In my experience, because it is documented that’s the behavior I would expect.

That being said, I went to look[0] and it turns out it wasn’t a lie. [0]https://github.com/illumos/illumos-gate/blob/master/usr/src/...

hddqsb · on Oct 17, 2023

For the curious: They make getenv() thread-safe by intentionally leaking the old environment, which they argue is acceptable because the memory leak is bounded to 3x the space actually needed.

The getenv/setenv/putenv/environ API looks terrible on closer inspection -- it does not appear possible for an implementation to be safe, leak-free, and efficient.

o11c · on Oct 17, 2023

Just because they use locks doesn't mean it's automatically actually thread-safe.

The comment about "this is safe for people walking `environ`" is definitely a lie, for example, though the bug might be hidden on some common architectures with popular compilers in their default configuration.

asveikau · on Oct 17, 2023

I agree. I'm shocked this isn't there in 2023. Or even better, a rwlock allowing concurrent reads while serializing writes. Or some lock free algorithm for writes.

I'm pretty sure the Windows version of the environment calls has locking.

Historically you can access the environment via a global variable too, which would side-step locking schemes. But probably hardly anybody does that anymore.

jeroenhd · on Oct 17, 2023

SetEnvironmentVariable is thread safe on Windows, but their POSIX wrappers aren't. Windows has a better API design in this instance, and the guarantees by POSIX make it impossible to make a compliant implementation that can be used with threads.

asveikau · on Oct 17, 2023

> and the guarantees by POSIX make it impossible to make a compliant implementation that can be used with threads.

Can you be more specific than this? I kind of doubt it.

For example, seems to me you could write a setenv() that uses a lock-free algorithm or writes in a strategic way that won't result in a fault if getenv() or reading environ(7) runs concurrently, then say all bets are off for thread safety if you write via environ(7). That's safer than the status quo and I don't foresee it breaking POSIX.

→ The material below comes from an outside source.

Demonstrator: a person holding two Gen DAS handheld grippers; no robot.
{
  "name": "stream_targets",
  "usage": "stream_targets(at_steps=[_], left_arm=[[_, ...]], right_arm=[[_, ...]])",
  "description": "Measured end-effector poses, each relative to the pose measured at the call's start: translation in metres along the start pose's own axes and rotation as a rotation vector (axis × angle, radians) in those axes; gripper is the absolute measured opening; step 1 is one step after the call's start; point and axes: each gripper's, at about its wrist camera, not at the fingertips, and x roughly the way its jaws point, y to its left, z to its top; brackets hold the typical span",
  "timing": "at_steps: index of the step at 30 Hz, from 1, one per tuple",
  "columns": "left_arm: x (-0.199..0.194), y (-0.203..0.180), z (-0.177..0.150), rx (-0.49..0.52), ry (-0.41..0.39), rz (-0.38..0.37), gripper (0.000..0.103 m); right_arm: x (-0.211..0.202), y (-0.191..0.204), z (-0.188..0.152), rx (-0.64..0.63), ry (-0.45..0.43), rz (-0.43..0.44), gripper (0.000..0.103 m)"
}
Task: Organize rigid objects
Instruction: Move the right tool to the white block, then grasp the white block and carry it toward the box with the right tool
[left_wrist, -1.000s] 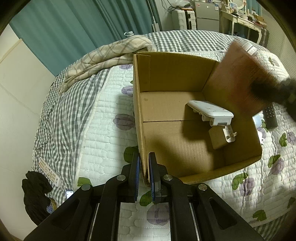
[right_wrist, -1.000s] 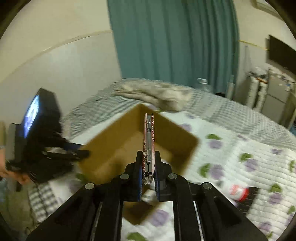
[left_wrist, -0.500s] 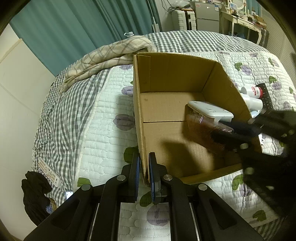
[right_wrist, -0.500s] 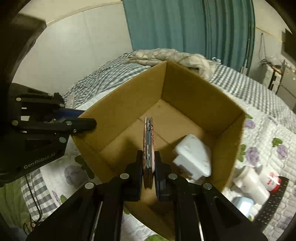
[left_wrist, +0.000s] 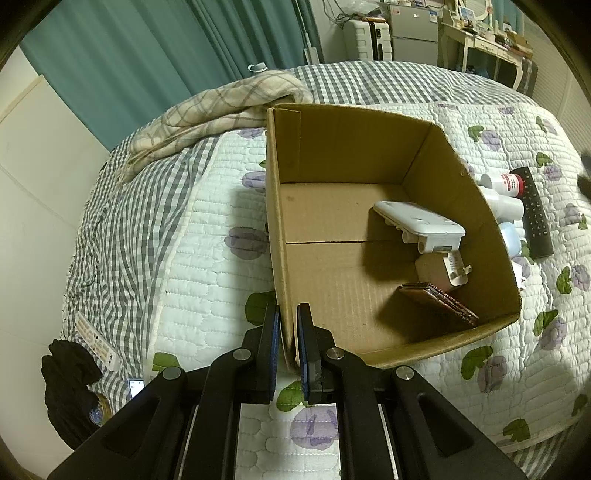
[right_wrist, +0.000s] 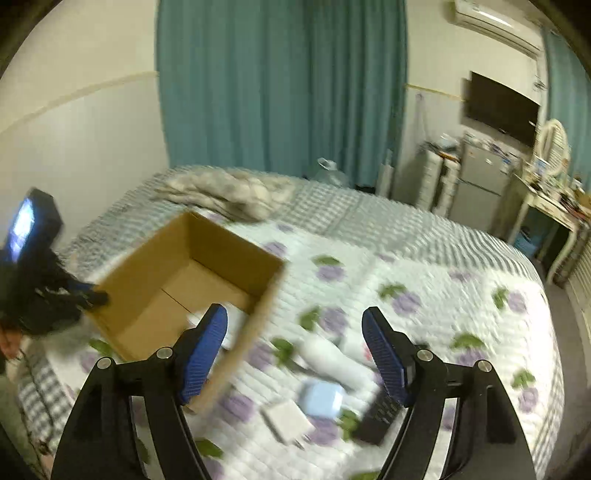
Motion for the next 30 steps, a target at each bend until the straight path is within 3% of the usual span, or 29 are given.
stream_targets(at_steps=[6, 13, 20, 25, 30], left_arm=[[0.001, -0.001, -0.001, 0.002, 0.001, 0.008, 0.008], [0.001, -0.002, -0.001, 0.004, 0.002, 0.018, 0.008], [0.001, -0.003, -0.001, 0.005, 0.002, 0.022, 0.008], [0.001, -0.003, -0.001, 0.003, 0.002, 0.019, 0.008], [0.001, -0.003, -0.001, 0.003, 0.000, 0.021, 0.008]], right_arm=[[0.044, -0.005, -0.054, 0.014, 0.156, 0.000, 0.075], [0.096, 0.008, -0.093, -0.028, 0.315, -0.012, 0.075], [0.116, 0.003, -0.102, 0.006, 0.374, -0.004, 0.075], [0.128, 0.005, -0.104, 0.009, 0.410, 0.017, 0.061], [0.138, 0.007, -0.105, -0.005, 0.432, -0.003, 0.058]])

jeroenhd · on Oct 17, 2023

Reading the spec again, I suppose it's possible to keep copies of environment variables around in memory without violating the spec, basically creating a copy for every getenv call that was modified since the last setenv/putenv. I thought the spec also specified that writes to the returned pointer would update the environment variables, but no such guarantee is given, that's just an implementation detail (and is disallowed by the API spec but good luck enforcing that).

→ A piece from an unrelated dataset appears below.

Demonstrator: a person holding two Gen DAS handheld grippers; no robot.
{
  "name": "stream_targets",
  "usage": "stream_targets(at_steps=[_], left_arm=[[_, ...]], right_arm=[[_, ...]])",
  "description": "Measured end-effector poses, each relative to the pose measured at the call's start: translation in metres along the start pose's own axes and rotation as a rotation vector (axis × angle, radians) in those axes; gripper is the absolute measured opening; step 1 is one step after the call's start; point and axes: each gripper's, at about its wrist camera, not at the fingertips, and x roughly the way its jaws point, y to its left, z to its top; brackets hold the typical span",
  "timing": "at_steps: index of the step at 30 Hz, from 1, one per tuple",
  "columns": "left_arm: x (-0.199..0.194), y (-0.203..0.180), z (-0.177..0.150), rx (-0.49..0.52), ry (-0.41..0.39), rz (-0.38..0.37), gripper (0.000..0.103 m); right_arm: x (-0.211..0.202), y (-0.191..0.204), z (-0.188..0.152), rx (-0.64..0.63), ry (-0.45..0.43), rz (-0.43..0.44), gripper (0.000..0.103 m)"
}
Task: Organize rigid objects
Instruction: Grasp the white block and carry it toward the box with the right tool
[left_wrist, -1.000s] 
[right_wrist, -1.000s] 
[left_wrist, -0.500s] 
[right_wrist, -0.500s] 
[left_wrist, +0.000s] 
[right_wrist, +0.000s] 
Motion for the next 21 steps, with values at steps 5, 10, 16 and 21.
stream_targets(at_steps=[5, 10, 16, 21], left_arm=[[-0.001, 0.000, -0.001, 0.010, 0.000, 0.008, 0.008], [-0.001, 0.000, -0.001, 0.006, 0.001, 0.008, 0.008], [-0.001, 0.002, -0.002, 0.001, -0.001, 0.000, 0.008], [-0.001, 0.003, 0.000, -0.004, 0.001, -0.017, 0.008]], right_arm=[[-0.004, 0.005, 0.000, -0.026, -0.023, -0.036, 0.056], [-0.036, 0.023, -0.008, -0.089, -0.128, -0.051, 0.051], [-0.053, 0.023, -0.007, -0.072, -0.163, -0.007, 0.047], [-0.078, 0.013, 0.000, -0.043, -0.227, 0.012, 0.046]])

The XSI spec does state that the result of getenv() may be overwritten by putenv() but that's not a strict requirement either.

You still risk programs and libraries expecting getenv to always return a pointer to *environ failing (I believe Go has an issue like that on MUSL).

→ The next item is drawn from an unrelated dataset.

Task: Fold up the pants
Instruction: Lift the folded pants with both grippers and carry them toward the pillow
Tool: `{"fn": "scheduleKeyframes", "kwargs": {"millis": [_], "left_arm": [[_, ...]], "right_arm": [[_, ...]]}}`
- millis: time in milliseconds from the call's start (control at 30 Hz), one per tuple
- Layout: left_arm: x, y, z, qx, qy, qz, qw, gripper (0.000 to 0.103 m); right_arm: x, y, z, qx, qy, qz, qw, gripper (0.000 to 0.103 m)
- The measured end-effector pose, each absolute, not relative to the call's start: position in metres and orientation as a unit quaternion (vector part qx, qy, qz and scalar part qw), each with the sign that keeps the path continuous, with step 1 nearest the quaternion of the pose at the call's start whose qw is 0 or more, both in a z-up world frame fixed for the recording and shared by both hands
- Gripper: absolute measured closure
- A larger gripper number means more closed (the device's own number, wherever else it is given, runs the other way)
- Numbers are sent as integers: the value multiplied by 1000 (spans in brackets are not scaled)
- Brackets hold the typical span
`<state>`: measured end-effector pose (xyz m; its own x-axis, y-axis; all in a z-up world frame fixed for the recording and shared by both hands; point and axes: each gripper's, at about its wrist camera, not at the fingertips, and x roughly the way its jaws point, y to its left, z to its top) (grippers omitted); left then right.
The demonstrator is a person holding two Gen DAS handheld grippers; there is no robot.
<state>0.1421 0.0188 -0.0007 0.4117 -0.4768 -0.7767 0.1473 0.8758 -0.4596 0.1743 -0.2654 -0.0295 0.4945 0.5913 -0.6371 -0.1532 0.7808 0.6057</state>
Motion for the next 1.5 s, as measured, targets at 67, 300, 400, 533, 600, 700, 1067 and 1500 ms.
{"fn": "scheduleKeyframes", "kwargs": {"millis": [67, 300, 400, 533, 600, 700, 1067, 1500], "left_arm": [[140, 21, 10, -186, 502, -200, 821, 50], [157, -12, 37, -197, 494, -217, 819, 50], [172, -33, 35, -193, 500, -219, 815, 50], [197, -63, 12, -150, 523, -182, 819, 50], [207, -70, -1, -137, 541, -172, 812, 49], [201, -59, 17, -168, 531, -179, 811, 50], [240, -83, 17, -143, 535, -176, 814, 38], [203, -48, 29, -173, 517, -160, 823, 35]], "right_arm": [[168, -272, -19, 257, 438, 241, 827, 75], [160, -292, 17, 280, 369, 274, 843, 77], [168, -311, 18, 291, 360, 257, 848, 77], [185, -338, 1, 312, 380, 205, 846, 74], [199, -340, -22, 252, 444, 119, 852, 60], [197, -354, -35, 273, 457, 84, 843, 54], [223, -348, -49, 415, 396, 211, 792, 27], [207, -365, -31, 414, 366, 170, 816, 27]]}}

On the other hand, the POSIX standard explicitly states that getenv() does not need to be reentrant (and therefore doesn't need to be thread safe) so any program relying on thread-safe getenv is already violating the API contract.

The rationale also seems to assume you can't make this stuff thread safe because of the standard implementation:

> The getenv() function is inherently not reentrant because it returns a value pointing to static data.

asveikau · on Oct 17, 2023

Modifying the buffer returned by getenv() seems like a terrible way to write back a value, because you could only replace it with a string with equal or shorter length. One of the problems setenv() solves is allocation.

It's important to note the difference between reentrant and thread safe. The most obvious implementation of getenv(), which would just loop through environ(7) and do a bunch of strncmp, can safely be re-entered, in that you could interrupt it and call it again and it would produce no ill effect. It just can't be overlapped with writes.

JoshTriplett · on Oct 17, 2023

There's a proposal for that: https://www.owlfolio.org/development/thread-safe-environment...

thayne · on Oct 17, 2023

That would be nice. What is the likelihood this will actually make it into libc implementations and/or become part of the posix standard?

raggi · on Oct 17, 2023

there are lots of programs that access `*environ` directly, so while this might be good, it wouldn’t solve all classes of the problem. There are also uses out there which are performance sensitive (and often just as if not more unsafe, such as holding pointers into the structure over long periods).

threaded programs should probably seriously consider retiring libc, but we don’t currently have a common ground replacement.

name related activities are one of the worst areas, contributing significantly to the glibc linkage and abi challenges, but also lacking sufficient standards for alternatives or even consensus to be built quickly.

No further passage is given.